RECORDS SHOWN:
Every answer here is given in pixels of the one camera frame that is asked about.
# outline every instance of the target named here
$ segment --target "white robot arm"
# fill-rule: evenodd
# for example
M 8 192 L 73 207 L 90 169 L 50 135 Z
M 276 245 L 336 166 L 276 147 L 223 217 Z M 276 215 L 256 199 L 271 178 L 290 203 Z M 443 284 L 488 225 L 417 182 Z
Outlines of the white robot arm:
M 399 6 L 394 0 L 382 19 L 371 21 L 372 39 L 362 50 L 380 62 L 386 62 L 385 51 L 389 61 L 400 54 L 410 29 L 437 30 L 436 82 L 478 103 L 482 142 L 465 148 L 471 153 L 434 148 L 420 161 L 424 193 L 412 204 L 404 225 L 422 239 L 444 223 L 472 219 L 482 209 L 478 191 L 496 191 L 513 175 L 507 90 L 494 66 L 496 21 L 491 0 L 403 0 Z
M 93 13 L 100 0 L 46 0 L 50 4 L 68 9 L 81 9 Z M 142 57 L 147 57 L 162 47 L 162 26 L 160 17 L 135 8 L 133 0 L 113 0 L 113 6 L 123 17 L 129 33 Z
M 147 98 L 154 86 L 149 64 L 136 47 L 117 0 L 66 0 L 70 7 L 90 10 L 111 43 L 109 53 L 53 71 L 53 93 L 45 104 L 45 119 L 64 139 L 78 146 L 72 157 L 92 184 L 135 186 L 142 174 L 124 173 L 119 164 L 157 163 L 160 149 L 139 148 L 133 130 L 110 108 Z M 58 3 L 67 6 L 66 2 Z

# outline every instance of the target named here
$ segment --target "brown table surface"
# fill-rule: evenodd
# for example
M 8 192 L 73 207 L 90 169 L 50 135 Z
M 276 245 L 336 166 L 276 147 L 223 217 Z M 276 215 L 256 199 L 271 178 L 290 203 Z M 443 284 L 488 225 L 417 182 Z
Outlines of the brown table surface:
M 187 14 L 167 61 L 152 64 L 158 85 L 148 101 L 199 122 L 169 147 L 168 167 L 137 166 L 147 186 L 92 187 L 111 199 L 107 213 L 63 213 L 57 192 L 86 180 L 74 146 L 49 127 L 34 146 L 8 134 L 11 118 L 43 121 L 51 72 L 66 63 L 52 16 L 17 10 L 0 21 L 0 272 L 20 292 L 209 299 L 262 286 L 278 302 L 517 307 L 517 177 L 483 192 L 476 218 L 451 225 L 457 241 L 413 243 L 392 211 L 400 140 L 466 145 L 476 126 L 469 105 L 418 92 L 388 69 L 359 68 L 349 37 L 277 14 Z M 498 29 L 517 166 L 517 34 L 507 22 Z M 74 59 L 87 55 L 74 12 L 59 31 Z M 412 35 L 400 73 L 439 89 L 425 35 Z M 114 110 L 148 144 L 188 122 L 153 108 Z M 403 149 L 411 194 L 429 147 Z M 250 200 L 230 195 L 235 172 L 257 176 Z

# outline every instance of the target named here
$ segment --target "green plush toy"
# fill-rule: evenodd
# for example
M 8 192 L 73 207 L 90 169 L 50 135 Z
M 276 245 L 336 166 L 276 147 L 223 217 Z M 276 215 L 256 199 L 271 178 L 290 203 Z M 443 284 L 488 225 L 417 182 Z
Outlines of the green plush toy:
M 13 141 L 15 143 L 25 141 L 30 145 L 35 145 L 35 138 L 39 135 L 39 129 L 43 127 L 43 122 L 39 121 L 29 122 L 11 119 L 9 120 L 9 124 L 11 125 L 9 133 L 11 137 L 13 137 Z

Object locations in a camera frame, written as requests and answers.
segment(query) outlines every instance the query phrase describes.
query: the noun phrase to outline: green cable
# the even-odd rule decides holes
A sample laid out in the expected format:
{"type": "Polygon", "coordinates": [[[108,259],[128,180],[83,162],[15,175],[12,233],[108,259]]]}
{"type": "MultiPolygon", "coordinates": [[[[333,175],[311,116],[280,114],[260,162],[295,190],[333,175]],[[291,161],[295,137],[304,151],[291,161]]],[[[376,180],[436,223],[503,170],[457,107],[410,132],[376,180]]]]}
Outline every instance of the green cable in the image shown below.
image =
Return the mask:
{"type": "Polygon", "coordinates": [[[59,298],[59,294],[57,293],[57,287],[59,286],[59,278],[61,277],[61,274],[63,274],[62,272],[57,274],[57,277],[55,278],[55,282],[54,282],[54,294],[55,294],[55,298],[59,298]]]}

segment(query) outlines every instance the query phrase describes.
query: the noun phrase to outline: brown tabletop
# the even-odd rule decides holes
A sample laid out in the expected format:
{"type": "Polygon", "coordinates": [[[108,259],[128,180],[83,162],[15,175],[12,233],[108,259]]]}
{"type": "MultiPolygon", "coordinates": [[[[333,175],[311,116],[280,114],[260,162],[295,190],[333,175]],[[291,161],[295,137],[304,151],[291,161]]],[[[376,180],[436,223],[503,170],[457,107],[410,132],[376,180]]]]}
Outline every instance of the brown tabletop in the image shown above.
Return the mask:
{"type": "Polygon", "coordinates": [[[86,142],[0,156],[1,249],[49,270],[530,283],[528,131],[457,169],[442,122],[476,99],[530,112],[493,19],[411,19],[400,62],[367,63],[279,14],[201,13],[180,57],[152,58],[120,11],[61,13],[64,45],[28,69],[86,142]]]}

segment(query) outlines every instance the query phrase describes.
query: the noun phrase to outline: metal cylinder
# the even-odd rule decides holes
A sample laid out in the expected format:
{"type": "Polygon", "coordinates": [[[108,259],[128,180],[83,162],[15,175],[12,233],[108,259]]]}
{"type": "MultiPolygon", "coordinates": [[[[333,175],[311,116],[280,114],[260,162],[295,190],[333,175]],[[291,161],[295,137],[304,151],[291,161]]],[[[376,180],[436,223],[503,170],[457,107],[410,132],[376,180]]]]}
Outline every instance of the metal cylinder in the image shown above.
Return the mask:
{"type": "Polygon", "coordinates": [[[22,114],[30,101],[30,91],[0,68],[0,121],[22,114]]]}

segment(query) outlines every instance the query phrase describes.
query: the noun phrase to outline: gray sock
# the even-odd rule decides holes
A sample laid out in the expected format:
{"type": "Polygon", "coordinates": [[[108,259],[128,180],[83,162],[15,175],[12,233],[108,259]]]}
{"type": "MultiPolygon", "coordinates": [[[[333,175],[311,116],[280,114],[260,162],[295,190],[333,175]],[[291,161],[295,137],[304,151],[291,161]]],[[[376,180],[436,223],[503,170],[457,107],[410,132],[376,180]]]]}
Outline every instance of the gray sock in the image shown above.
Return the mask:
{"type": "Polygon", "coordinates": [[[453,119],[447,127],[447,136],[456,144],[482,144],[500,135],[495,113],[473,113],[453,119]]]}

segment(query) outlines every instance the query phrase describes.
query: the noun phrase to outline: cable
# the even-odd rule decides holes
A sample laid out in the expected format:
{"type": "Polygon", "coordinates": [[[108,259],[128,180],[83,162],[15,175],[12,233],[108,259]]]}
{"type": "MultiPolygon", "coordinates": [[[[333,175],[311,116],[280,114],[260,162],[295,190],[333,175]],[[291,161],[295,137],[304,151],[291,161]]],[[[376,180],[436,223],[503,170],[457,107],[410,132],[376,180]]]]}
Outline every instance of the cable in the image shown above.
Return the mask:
---
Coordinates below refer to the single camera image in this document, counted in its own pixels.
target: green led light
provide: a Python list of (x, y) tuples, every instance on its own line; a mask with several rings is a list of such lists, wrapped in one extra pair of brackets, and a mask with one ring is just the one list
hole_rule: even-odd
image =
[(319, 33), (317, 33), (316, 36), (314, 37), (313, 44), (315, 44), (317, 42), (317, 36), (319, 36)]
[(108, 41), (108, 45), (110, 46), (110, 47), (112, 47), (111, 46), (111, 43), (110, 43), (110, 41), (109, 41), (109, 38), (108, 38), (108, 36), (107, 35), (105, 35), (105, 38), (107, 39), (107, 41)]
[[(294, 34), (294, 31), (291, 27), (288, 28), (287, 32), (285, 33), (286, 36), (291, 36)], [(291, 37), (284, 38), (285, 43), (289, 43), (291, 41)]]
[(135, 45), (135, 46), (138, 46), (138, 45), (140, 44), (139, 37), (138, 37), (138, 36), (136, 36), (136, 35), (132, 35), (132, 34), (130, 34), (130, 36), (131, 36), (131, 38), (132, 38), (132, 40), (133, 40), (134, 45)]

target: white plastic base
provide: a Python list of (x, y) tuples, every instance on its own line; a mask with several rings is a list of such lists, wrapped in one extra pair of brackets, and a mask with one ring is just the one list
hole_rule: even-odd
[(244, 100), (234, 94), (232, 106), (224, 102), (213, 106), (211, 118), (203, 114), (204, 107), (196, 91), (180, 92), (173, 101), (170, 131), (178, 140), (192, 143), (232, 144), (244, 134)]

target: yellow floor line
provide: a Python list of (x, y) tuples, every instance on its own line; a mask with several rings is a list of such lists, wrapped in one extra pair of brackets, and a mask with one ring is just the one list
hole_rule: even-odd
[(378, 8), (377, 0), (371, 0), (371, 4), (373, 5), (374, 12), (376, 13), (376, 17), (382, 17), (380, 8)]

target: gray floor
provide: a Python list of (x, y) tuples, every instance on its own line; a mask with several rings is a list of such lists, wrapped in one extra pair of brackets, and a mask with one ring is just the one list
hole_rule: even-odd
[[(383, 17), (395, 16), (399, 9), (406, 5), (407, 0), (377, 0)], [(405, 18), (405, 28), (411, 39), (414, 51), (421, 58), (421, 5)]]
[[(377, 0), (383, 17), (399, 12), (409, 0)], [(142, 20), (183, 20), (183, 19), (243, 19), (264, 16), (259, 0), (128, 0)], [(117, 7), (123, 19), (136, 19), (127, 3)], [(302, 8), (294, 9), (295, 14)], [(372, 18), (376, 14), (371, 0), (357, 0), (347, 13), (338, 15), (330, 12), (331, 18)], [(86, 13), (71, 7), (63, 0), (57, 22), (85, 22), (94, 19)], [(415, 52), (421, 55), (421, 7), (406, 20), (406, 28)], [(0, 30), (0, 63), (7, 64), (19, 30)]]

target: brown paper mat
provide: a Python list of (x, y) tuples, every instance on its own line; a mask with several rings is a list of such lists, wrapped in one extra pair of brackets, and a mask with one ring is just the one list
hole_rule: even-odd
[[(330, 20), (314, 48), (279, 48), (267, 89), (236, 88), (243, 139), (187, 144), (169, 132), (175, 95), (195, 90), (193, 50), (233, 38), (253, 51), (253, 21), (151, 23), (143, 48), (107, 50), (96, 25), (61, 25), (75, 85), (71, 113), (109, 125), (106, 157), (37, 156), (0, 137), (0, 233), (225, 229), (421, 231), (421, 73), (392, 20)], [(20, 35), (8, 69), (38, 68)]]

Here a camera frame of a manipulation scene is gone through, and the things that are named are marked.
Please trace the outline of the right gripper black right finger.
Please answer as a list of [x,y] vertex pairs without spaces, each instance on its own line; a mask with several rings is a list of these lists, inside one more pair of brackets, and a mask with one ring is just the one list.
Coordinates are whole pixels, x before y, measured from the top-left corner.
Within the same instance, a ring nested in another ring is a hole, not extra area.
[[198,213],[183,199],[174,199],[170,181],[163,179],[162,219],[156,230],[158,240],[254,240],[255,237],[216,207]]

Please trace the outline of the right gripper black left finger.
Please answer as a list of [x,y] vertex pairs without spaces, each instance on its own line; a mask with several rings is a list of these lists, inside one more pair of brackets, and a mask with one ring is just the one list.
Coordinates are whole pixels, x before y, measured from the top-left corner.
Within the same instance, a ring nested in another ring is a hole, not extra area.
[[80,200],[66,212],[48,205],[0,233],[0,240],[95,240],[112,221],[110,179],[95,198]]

EXERCISE INSTRUCTIONS:
Search each line of the entries for the string "gray", then say how many lines have it. Reply with the number only.

TASK ANSWER:
3